Omitting any pictures, transcribe the entries below exactly.

::: PROVIDED MATERIAL

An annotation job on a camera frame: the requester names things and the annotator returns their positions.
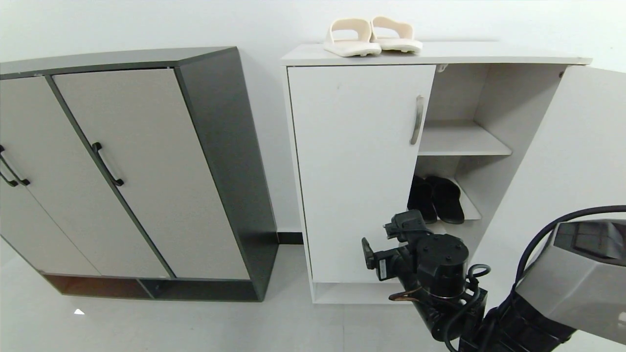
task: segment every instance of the white cabinet door
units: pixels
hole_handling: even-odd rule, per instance
[[[0,169],[9,180],[13,179],[4,166]],[[3,180],[0,180],[0,233],[41,272],[100,275],[26,187],[10,187]]]
[[[167,276],[46,78],[2,81],[0,101],[0,140],[8,155],[31,182],[28,190],[95,268],[105,276]]]
[[[376,282],[361,238],[393,242],[382,228],[406,210],[434,66],[289,68],[305,229],[313,281]],[[419,128],[423,127],[422,117]]]
[[[473,258],[492,266],[486,282],[511,284],[524,248],[557,217],[589,207],[626,204],[624,91],[626,73],[584,66],[565,70]]]
[[[54,80],[174,274],[249,279],[173,70]]]

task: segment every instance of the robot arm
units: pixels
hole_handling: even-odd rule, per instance
[[[389,299],[412,301],[433,338],[452,352],[456,338],[463,352],[549,352],[577,329],[626,344],[626,221],[565,222],[625,211],[621,205],[581,210],[546,226],[526,249],[509,297],[486,316],[487,291],[478,278],[489,267],[467,269],[463,241],[432,233],[419,211],[397,214],[385,225],[387,238],[397,238],[400,247],[373,252],[365,238],[362,247],[380,281],[397,277],[402,283],[405,291]]]

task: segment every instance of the black flat shoe
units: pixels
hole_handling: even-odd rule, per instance
[[[419,176],[413,176],[406,207],[409,210],[419,210],[427,224],[437,222],[437,213],[433,207],[433,186]]]
[[[465,214],[461,208],[461,190],[443,177],[429,176],[426,182],[433,187],[433,205],[437,216],[449,224],[462,224]]]

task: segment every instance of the white wall
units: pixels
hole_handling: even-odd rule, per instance
[[[279,58],[300,43],[320,41],[333,19],[385,14],[414,23],[421,39],[501,39],[626,70],[623,11],[619,1],[0,0],[0,61],[238,46],[279,230],[300,231]]]

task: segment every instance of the slide sandal
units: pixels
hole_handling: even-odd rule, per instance
[[[358,39],[335,39],[332,32],[351,29],[358,35]],[[382,49],[379,44],[370,43],[372,28],[369,22],[361,18],[344,18],[334,21],[326,34],[324,49],[333,54],[348,57],[368,54],[380,54]]]
[[[403,53],[412,51],[419,53],[422,50],[422,42],[413,39],[413,26],[404,22],[395,22],[391,18],[378,16],[372,19],[372,36],[370,42],[378,43],[383,50],[400,50]],[[397,32],[399,38],[377,37],[374,28],[388,28]]]
[[[419,176],[413,176],[409,202],[406,207],[409,210],[419,210],[427,224],[437,222],[437,213],[433,207],[433,186]]]
[[[461,208],[461,190],[452,181],[437,176],[426,177],[433,186],[433,205],[437,216],[449,224],[462,224],[465,214]]]

::::::

ANSWER TO THIS EXERCISE ▸
An annotation job on a camera frame: the requester names things and the annotator returns their positions.
task: segment every instance of the white cabinet door
units: pixels
hole_handling: even-odd rule, per instance
[[[0,169],[9,180],[13,179],[4,166]],[[3,180],[0,180],[0,233],[41,272],[100,275],[26,187],[10,187]]]
[[[167,276],[46,78],[2,81],[0,101],[0,140],[8,155],[31,182],[28,190],[95,268],[105,276]]]
[[[376,282],[361,238],[393,242],[382,228],[406,210],[434,66],[289,68],[305,229],[313,281]],[[419,128],[423,127],[422,117]]]
[[[473,258],[492,266],[486,282],[511,284],[524,248],[557,217],[589,207],[626,204],[624,91],[626,73],[584,66],[565,70]]]
[[[54,80],[174,274],[249,279],[173,70]]]

task: segment every instance of the robot arm
units: pixels
hole_handling: even-odd rule, per instance
[[[389,299],[412,301],[433,338],[452,352],[456,338],[463,352],[549,352],[577,329],[626,344],[626,221],[565,222],[625,211],[621,205],[581,210],[546,226],[526,249],[509,297],[486,316],[487,291],[478,278],[489,267],[467,269],[463,241],[432,233],[419,211],[397,214],[385,225],[387,238],[397,238],[400,247],[373,252],[365,238],[362,247],[380,281],[397,277],[402,283],[405,291]]]

task: segment every instance of the black flat shoe
units: pixels
hole_handling: even-odd rule, per instance
[[[419,176],[413,176],[406,207],[409,210],[419,210],[427,224],[437,222],[437,213],[433,207],[433,186]]]
[[[465,214],[461,208],[461,190],[443,177],[429,176],[426,182],[433,187],[433,205],[437,216],[449,224],[462,224]]]

task: segment every instance of the white wall
units: pixels
hole_handling: even-odd rule, per instance
[[[279,58],[300,43],[320,41],[333,19],[385,14],[414,23],[421,39],[501,39],[626,70],[623,11],[619,1],[0,0],[0,61],[238,46],[279,230],[300,231]]]

task: segment every instance of the slide sandal
units: pixels
hole_handling: even-odd rule, per instance
[[[358,39],[335,39],[332,32],[351,29],[358,35]],[[382,49],[379,44],[370,43],[372,28],[369,22],[361,18],[344,18],[334,21],[326,34],[324,49],[333,54],[348,57],[368,54],[380,54]]]
[[[403,53],[412,51],[419,53],[422,50],[422,42],[413,39],[413,26],[404,22],[395,22],[391,18],[378,16],[372,19],[372,36],[370,42],[378,43],[383,50],[400,50]],[[397,32],[399,38],[377,37],[374,28],[388,28]]]
[[[419,176],[413,176],[409,202],[406,207],[409,210],[419,210],[427,224],[437,222],[437,213],[433,207],[433,186]]]
[[[461,208],[461,190],[452,181],[437,176],[426,177],[433,186],[433,205],[437,216],[449,224],[462,224],[465,214]]]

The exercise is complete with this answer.